Exercise » Print out every line of the material exactly. Include no pictures.

___

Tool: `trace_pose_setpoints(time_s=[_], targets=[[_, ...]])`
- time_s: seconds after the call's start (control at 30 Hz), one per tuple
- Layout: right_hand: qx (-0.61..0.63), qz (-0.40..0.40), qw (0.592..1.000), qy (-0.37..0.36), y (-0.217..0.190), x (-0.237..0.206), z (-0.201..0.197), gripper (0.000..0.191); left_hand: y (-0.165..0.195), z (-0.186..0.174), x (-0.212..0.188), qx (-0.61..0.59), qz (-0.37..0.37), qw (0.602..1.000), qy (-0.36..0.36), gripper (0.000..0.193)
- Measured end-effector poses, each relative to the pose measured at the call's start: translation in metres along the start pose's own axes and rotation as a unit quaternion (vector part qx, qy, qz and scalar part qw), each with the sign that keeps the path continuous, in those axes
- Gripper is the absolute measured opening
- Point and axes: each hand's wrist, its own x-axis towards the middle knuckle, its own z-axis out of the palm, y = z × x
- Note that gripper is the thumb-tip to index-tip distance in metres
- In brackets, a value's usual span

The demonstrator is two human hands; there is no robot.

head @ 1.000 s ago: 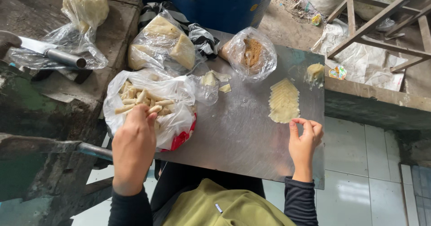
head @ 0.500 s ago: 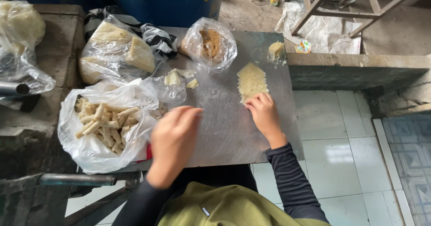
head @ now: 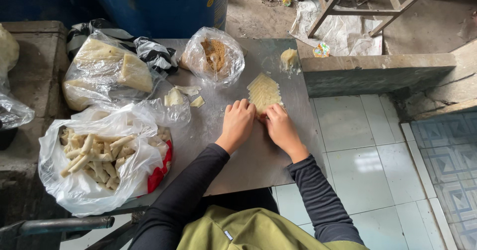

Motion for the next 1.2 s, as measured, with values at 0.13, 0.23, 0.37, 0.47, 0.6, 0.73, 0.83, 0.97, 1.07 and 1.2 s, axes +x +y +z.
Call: trace_pose_setpoints(time_s=[0.13,0.23,0.37,0.47,0.6,0.73,0.83,0.97,1.07,1.2], targets=[[0.11,0.117,0.987,0.033,0.01,0.003,0.008,0.008,0.006,-0.001,0.006,-0.065,-0.044,0.996,0.05,0.009],[0.205,0.226,0.95,0.061,0.024,0.009,0.01,0.009,0.007,-0.004,0.009,-0.095,0.001,0.994,0.061,0.019],[0.354,0.231,0.901,0.102,0.046,0.026,0.007,0.008,0.007,-0.004,0.003,0.029,0.057,0.998,0.03,0.022],[0.403,0.24,0.876,0.113,0.058,0.036,0.0,0.012,0.006,-0.002,0.001,0.085,0.078,0.993,0.01,0.02],[0.429,0.259,0.856,0.124,0.069,0.05,-0.019,0.014,0.004,-0.003,0.002,0.109,0.094,0.99,-0.009,0.022],[0.467,0.265,0.831,0.144,0.078,0.053,-0.039,0.014,0.004,-0.008,0.001,0.097,0.098,0.99,-0.005,0.025],[0.481,0.257,0.823,0.157,0.077,0.058,-0.047,0.012,0.004,-0.014,0.002,0.056,0.073,0.995,-0.029,0.028],[0.504,0.231,0.822,0.131,0.067,0.064,-0.038,0.013,-0.005,-0.026,0.002,-0.153,-0.027,0.986,0.059,0.017],[0.524,0.237,0.814,0.08,0.047,0.064,-0.016,0.013,-0.034,-0.039,-0.001,-0.305,-0.197,0.93,0.051,0.017],[0.452,0.229,0.86,0.056,0.004,0.074,0.016,0.012,-0.074,-0.048,-0.014,-0.453,-0.335,0.826,0.01,0.025]])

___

Exercise result »
Tool: `trace_pose_setpoints(time_s=[_], targets=[[_, ...]])`
- time_s: seconds after the call's start (control at 30 Hz), one per tuple
- Layout: right_hand: qx (-0.61..0.63), qz (-0.40..0.40), qw (0.592..1.000), qy (-0.37..0.36), y (-0.217..0.190), x (-0.237..0.206), z (-0.201..0.197), gripper (0.000..0.191); left_hand: y (-0.165..0.195), z (-0.186..0.174), x (-0.212..0.188), qx (-0.61..0.59), qz (-0.37..0.37), qw (0.602..1.000), qy (-0.36..0.36), gripper (0.000..0.193)
- Measured end-effector poses, each relative to the pose measured at the call's start: translation in metres along the start pose's own axes and rotation as a unit quaternion (vector part qx, qy, qz and scalar part qw), each with the sign that keeps the path continuous, in those axes
- Gripper is the absolute measured opening
- Point and axes: each hand's wrist, its own x-axis towards the middle knuckle, its own z-axis out of the palm, y = z × x
- Note that gripper is the thumb-tip to index-tip distance in metres
- In brackets, a value's usual span

The demonstrator is two human hands; there is no robot.

head @ 1.000 s ago: 
head @ 0.500 s ago: 
head @ now: 

Motion for the next 1.2 s, as measured, with values at 0.13, 0.23, 0.37, 0.47, 0.6, 0.73, 0.83, 0.97, 1.07 and 1.2 s, axes +x +y +z.
Call: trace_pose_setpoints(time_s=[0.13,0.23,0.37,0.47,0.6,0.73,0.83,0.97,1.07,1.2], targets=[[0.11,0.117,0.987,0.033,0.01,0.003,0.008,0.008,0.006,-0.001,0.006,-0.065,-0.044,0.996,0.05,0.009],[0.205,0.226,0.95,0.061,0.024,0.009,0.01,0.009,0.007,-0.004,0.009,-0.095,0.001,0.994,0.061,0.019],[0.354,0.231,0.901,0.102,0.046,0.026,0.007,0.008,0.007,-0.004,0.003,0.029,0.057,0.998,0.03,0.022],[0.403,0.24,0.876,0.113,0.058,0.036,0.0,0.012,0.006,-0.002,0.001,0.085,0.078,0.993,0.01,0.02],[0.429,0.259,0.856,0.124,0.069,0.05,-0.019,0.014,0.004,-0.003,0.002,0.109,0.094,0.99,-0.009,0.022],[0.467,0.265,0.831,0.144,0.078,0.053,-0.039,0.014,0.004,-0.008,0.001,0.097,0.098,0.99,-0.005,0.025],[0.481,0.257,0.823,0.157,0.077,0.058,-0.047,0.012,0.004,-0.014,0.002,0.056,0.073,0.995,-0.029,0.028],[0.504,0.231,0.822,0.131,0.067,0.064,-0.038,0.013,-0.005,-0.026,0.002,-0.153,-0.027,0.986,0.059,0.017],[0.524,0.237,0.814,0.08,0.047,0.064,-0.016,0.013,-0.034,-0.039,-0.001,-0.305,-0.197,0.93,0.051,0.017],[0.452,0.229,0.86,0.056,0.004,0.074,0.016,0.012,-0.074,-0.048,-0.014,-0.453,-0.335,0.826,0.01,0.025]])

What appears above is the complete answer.